The European Parliament has called on the European Central Bank (ECB) to investigate the impact of its monetary policy on climate change and to study the role of banking supervision in tackling the climate crisis.
The move comes as part of the European Parliament’s scrutiny powers where MEPs annually vote on a resolution assessing the ECB’s policies and activities. The process also includes recommendations and requests of the ECB.
Today, the European Parliament adopted by a large majority the latest ECB resolution or so-called “Annual Report” that for the first time includes the topic of climate change.
The adopted resolution on the Annual Report calls on the ECB to implement ESG principles into its policies, and research as a priority how banking supervision can contribute to the fight against climate change.

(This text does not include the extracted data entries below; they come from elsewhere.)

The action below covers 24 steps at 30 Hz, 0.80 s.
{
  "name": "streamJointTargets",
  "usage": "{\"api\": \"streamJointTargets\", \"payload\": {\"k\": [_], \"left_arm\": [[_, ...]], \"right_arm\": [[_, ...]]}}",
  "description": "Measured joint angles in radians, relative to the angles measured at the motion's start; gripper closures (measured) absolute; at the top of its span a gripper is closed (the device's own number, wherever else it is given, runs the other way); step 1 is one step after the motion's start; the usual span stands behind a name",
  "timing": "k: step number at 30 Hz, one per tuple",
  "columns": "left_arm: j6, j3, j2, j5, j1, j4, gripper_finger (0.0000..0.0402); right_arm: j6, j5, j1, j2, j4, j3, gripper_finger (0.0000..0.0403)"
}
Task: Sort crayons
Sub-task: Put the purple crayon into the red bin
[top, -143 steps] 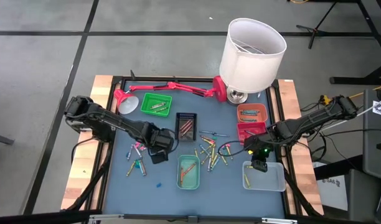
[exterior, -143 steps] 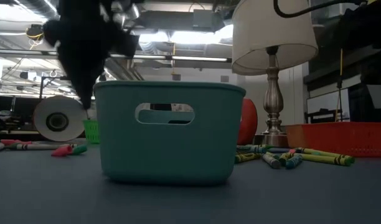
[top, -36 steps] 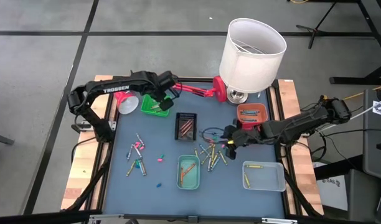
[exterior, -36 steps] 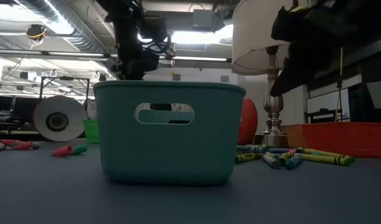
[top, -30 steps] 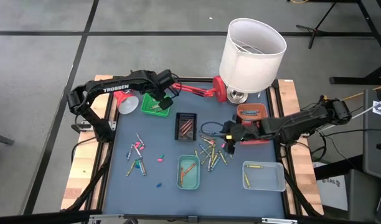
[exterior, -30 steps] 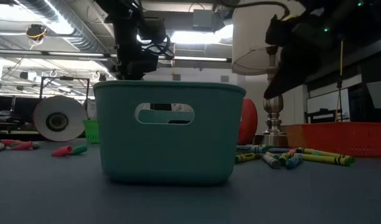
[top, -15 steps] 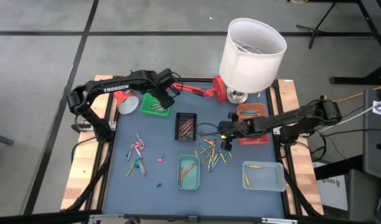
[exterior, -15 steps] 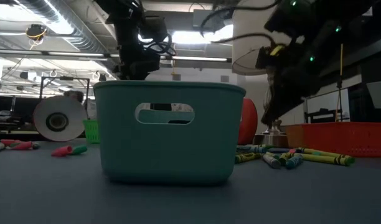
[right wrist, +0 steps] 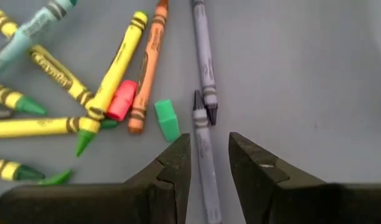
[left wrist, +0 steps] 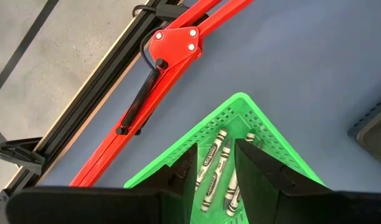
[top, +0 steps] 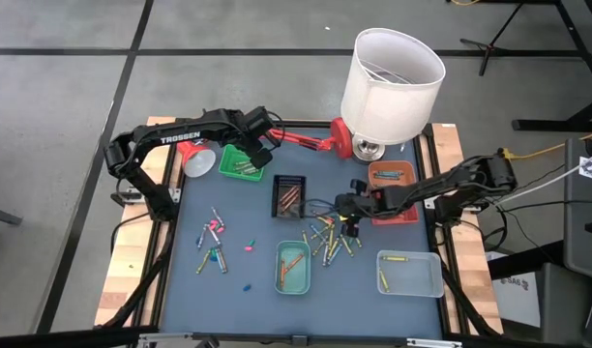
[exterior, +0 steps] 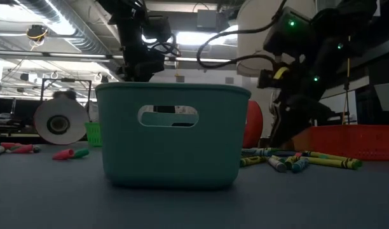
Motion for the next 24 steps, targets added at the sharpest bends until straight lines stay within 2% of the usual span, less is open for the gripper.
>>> {"api": "streamJointTargets", "payload": {"k": [4, 9, 14, 20, 24], "left_arm": [[0.0, 0.0, 0.0, 0.0, -0.012, 0.006, 0.0312], [0.0, 0.0, 0.0, 0.0, -0.04, 0.009, 0.0312], [0.0, 0.0, 0.0, 0.006, -0.075, 0.009, 0.0312], [0.0, 0.0, 0.0, 0.084, -0.137, 0.009, 0.0312], [0.0, 0.0, 0.0, 0.152, -0.197, 0.008, 0.0312]], "right_arm": [[-0.007, -0.006, -0.015, 0.01, -0.003, 0.0, 0.0295], [-0.021, -0.084, -0.043, 0.031, -0.003, -0.001, 0.0295], [-0.021, -0.114, -0.067, 0.045, -0.001, 0.0, 0.0295], [-0.022, -0.164, -0.079, 0.047, -0.002, 0.0, 0.0297], [-0.022, -0.173, -0.079, 0.047, -0.005, 0.0, 0.032]]}}
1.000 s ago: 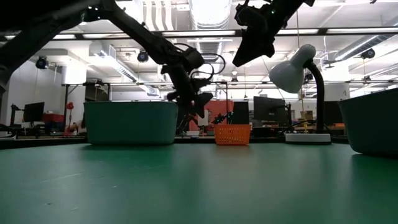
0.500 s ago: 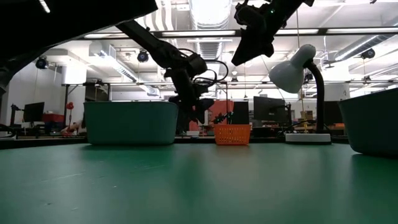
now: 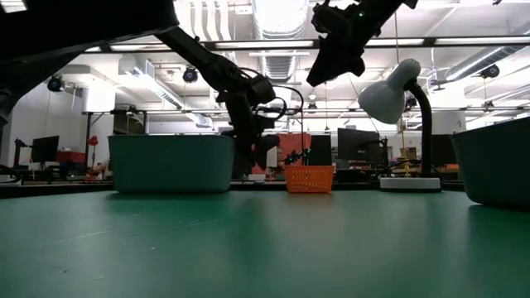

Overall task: Sort crayons
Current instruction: Put the blue crayon into the orange bin

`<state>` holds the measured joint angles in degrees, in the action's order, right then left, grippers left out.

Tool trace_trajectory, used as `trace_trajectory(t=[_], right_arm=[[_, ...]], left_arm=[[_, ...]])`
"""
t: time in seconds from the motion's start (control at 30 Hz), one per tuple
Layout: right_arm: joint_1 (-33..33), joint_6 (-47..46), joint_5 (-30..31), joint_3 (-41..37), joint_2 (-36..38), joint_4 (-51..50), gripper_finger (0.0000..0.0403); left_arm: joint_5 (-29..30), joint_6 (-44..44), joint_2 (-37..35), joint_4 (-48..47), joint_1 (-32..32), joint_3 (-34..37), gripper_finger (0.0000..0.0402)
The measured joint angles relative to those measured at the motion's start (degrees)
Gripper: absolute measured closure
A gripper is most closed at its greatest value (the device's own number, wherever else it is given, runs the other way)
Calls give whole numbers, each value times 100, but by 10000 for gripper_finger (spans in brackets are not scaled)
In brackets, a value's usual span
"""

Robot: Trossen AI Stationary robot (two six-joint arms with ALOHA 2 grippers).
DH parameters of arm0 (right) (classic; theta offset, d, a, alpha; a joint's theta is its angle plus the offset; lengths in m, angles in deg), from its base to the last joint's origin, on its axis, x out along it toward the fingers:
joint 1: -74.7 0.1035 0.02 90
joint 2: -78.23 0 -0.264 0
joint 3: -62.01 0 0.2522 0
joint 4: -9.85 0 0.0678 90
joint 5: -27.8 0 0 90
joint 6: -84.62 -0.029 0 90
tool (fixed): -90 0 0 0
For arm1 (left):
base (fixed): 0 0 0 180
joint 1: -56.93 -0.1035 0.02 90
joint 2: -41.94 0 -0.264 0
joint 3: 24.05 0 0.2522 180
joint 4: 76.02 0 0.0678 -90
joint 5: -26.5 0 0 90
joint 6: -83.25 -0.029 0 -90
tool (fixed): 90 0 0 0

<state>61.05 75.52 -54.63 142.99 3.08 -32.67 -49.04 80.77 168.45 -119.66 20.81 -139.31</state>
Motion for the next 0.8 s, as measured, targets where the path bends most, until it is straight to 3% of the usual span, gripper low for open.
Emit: trace_trajectory(t=[0.8], right_arm=[[-4, -75, 0, 0, 7, 125, 320]], left_arm=[[-1, -116, -2, 222, 0, 42, 201]])
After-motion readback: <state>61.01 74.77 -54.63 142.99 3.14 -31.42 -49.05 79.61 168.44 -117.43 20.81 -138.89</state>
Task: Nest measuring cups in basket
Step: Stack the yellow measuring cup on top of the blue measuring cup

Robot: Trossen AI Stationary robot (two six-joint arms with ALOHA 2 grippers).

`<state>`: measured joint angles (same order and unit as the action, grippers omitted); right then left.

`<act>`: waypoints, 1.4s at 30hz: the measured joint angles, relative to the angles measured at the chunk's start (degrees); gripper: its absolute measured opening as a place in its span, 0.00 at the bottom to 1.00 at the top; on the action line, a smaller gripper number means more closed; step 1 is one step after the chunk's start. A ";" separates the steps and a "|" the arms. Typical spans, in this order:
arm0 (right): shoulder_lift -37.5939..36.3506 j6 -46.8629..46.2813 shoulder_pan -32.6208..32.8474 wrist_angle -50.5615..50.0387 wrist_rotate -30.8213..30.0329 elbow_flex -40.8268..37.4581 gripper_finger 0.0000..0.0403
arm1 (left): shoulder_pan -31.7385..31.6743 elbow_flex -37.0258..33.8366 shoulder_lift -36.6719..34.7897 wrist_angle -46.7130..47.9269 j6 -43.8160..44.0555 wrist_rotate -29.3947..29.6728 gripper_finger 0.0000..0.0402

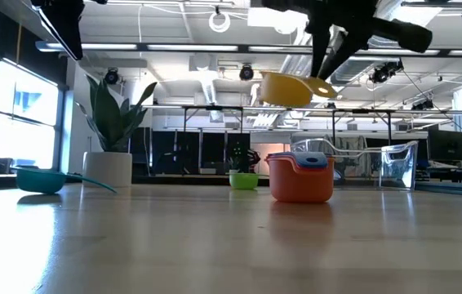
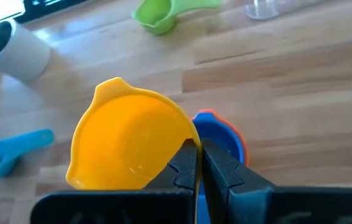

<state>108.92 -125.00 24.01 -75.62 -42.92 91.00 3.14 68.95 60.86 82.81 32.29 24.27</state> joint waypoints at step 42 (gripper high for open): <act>6.70 0.51 -4.90 0.07 14.27 0.00 0.12 | 0.00 0.00 0.00 -0.18 -1.84 0.17 0.29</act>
<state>115.62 -124.49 19.11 -75.55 -28.64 91.00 3.14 68.95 60.86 82.63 30.46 24.45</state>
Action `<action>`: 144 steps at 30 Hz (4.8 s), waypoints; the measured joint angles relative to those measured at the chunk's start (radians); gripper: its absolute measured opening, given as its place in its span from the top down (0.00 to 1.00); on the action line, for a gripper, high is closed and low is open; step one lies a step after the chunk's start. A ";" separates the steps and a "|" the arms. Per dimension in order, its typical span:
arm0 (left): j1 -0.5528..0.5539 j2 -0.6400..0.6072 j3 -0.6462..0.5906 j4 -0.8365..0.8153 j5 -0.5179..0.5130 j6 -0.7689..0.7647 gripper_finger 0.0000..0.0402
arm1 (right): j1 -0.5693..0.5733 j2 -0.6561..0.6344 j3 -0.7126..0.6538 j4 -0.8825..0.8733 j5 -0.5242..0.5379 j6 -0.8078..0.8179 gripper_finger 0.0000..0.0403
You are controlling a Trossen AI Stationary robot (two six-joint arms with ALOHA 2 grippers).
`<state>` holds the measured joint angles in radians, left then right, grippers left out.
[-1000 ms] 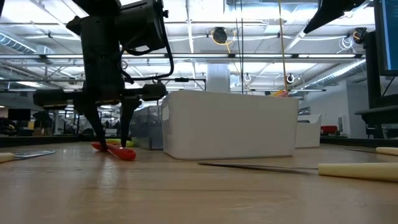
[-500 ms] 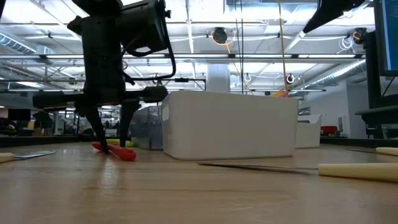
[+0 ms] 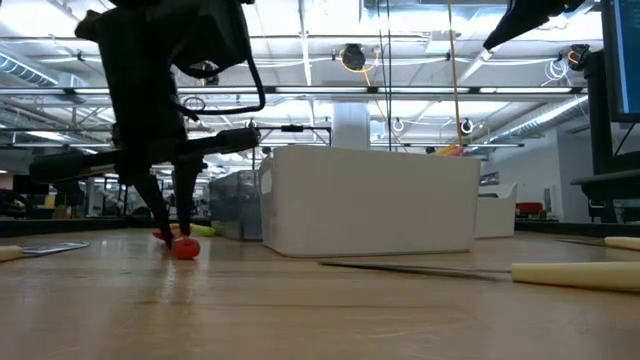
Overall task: Pick & Place Kitchen Items
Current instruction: Put the red spoon into the top white bin
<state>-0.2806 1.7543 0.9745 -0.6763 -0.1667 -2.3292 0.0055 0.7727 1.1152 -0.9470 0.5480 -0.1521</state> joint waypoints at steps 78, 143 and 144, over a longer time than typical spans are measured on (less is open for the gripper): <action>0.341 -0.397 0.002 1.055 -0.493 1.505 0.97 | -0.088 0.517 -0.043 1.099 -0.340 0.175 0.48; 0.259 -0.288 0.001 1.212 -0.501 1.726 0.96 | -0.157 0.678 -0.043 1.226 -0.397 0.447 0.67; 0.259 -0.287 0.001 1.209 -0.494 1.726 0.97 | -0.157 0.678 -0.043 1.220 -0.398 0.447 0.70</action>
<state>-0.0216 1.4669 0.9756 0.5327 -0.6610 -0.6037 -0.1513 1.4505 1.0718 0.2735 0.1505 0.2951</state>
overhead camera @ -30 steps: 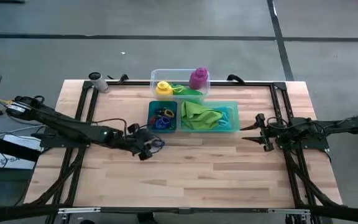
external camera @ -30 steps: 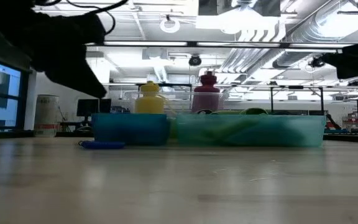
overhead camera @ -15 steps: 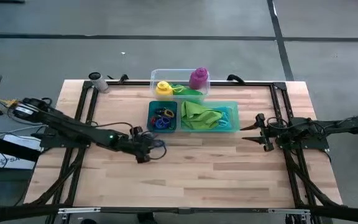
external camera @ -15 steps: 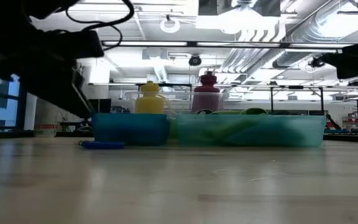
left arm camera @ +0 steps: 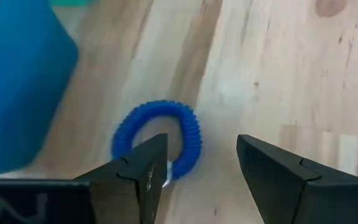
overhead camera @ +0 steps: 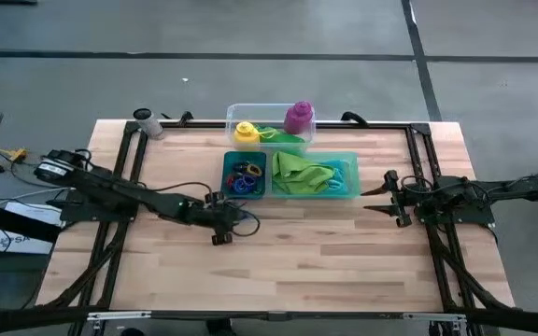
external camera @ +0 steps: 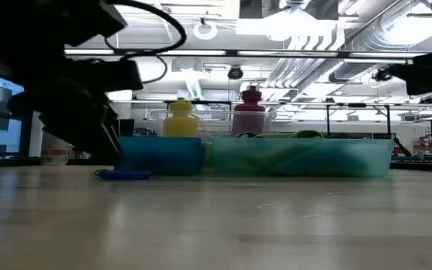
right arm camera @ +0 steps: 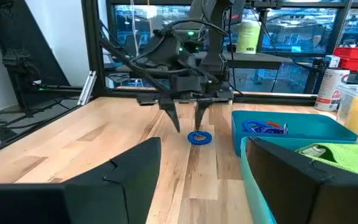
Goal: Pick & Place Sports Items
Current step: Put the blue spring keychain into the blue bin
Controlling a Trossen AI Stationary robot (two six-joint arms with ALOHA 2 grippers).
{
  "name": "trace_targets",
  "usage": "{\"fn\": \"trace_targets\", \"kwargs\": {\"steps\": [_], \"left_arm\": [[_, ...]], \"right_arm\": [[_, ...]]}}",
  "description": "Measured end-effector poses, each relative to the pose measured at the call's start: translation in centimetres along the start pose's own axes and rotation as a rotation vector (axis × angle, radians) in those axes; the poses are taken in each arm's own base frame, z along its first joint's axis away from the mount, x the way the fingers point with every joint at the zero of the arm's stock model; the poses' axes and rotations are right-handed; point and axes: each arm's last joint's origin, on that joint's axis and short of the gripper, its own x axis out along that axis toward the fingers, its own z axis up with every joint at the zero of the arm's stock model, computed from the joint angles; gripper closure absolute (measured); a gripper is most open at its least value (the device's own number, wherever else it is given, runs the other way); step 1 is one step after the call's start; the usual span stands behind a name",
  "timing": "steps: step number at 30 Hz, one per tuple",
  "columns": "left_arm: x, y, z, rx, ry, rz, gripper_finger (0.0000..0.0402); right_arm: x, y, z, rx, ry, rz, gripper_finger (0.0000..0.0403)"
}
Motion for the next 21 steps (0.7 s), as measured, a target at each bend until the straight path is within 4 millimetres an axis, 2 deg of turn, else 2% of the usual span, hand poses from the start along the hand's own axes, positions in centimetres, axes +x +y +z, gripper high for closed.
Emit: {"fn": "trace_targets", "kwargs": {"steps": [8,11,14,19,21], "left_arm": [[2.3,0.4,-0.2,-0.029,0.047,-0.050,0.0248],[2.7,0.5,-0.3,-0.036,0.050,-0.053,0.0260],[3.0,0.5,-0.2,-0.045,0.046,-0.057,0.0292],[3.0,0.3,-0.2,-0.091,0.044,-0.061,0.0375],[3.0,0.3,-0.3,-0.117,0.045,-0.062,0.0396]], "right_arm": [[0.0,0.0,0.0,0.000,0.000,0.000,0.0214],[0.0,0.0,0.0,0.000,-0.001,0.000,0.0214],[0.0,0.0,0.0,0.000,-0.001,0.000,0.0214],[0.0,0.0,0.0,0.000,-0.001,0.000,0.0214],[0.0,0.0,0.0,0.000,-0.001,0.000,0.0214]]}}
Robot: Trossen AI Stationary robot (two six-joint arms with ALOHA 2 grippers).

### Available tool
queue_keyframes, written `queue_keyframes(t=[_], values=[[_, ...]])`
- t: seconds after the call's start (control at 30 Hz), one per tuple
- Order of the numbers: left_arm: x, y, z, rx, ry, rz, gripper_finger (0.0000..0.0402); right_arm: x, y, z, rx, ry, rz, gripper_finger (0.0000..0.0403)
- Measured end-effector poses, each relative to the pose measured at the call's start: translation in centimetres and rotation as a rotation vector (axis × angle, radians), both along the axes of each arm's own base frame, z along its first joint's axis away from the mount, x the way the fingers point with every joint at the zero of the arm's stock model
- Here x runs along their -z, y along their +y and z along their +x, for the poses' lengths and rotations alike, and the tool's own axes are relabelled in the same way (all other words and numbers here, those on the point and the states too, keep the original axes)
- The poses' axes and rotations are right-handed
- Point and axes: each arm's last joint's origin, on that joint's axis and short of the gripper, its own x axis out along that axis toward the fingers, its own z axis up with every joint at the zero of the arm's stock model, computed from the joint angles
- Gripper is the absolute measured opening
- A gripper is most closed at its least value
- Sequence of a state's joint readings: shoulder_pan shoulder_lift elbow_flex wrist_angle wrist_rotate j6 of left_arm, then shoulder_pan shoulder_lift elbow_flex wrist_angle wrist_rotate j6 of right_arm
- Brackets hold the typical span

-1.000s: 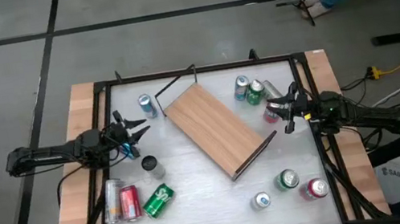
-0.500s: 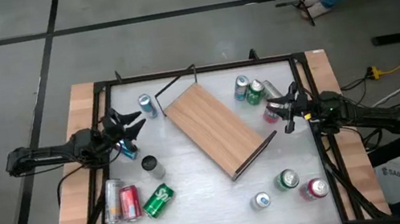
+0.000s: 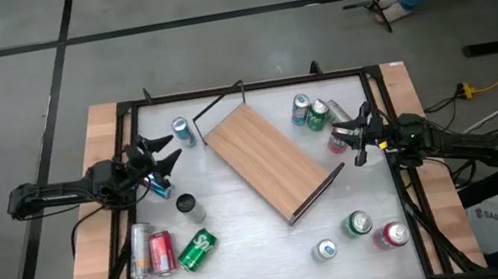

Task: Place canned beverage on shelf
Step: Put the middle white yellow soda can on the shelf

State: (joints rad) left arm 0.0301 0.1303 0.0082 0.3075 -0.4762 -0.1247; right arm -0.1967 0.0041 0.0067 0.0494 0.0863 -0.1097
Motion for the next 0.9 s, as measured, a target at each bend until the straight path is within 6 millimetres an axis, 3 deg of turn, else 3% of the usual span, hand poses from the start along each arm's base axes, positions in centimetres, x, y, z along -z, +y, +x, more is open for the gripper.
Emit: queue_keyframes(t=[0.37, 0.73, 0.9], values=[[-0.01, 0.03, -0.02, -0.011, 0.001, 0.001, 0.0275, -0.01, 0.0, 0.0, 0.0, -0.001, 0.0, 0.0104], [0.0, 0.02, -0.01, -0.01, 0.001, 0.002, 0.0364, -0.01, 0.0, 0.0, -0.001, -0.001, 0.0, 0.0104], [-0.45, -0.01, -0.09, 0.009, -0.06, -0.019, 0.0379, -0.01, 0.0, 0.0, -0.001, -0.001, 0.0, 0.0104]])
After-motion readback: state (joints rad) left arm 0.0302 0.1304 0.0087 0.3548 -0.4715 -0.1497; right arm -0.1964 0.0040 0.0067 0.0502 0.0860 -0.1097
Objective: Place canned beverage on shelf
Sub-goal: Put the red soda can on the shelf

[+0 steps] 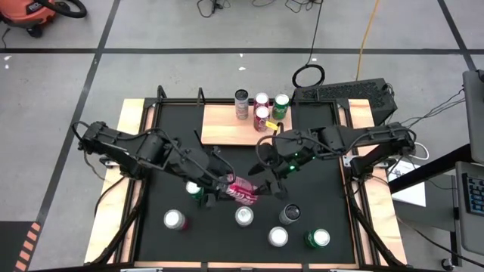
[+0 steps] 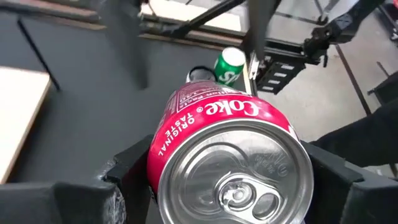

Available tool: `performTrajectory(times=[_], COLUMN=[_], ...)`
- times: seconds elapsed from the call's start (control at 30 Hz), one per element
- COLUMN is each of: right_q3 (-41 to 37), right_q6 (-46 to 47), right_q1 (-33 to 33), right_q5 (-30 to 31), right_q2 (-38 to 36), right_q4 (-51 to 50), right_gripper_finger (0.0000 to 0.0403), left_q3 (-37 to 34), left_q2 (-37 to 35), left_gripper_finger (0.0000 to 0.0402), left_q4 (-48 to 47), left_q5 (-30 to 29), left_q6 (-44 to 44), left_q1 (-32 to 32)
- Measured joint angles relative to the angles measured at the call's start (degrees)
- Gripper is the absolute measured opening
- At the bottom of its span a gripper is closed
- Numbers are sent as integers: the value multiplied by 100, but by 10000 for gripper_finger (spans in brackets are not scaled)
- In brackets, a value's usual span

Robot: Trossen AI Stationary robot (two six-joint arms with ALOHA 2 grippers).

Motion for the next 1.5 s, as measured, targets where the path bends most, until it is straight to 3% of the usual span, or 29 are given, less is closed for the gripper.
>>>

"This work is very positive and timely because it creates the political and intellectual room for the ECB to really go to the heart of the issue"
It also calls on the ECB to study the impact of its monetary policy on climate change drawing on research that finds the ECB’s quantitative easing (QE) programme is heavily exposed to carbon-intensive companies.
The research, from NGO Positive money Europe and think tank Veblen, finds that nearly 63% of the corporate bond purchasing part of the QE programme has been invested in the four sectors that contribute the most to global warning: fossil fuel extraction and distribution; the automotive sector; the most energy intensive industries; and electricity generation.
Commenting on today’s vote, Stanislas Jourdan, Executive Director, Positive Money Europe, said: “Thanks to this vote we have support from both sides of the political spectrum that the ECB has a role to play with climate change. It means the conversation can now move on to what criteria can be used in this respect in term of monetary policy design. This work is very positive and timely because it creates the political and intellectual room for the ECB to really go to the heart of the issue.”
The resolution says the ECB should coordinate with the European Investment Bank as a preliminary step to redesigning its QE programme in a sustainable manner.
The resolution, backed by 452 MEPs with 142 against and 53 abstentions, is advisory but traditionally the ECB responds in its annual report in Spring.
Yesterday, ECB President Christine Lagarde answered questions from the European Parliament on the draft Annual Report where she reiterated her support for climate change action by the ECB.
Federal Reserve chair Jerome Powell was also grilled by politicians yesterday on climate change during a testimony to the US House Committee on Financial Services.
Powell said the central bank was in the early stages of looking at climate change, describing it as a “very important issue”.
A few weeks ago, Powell said the Fed was looking into joining central banking body Network for Greening the Financial System (NGFS).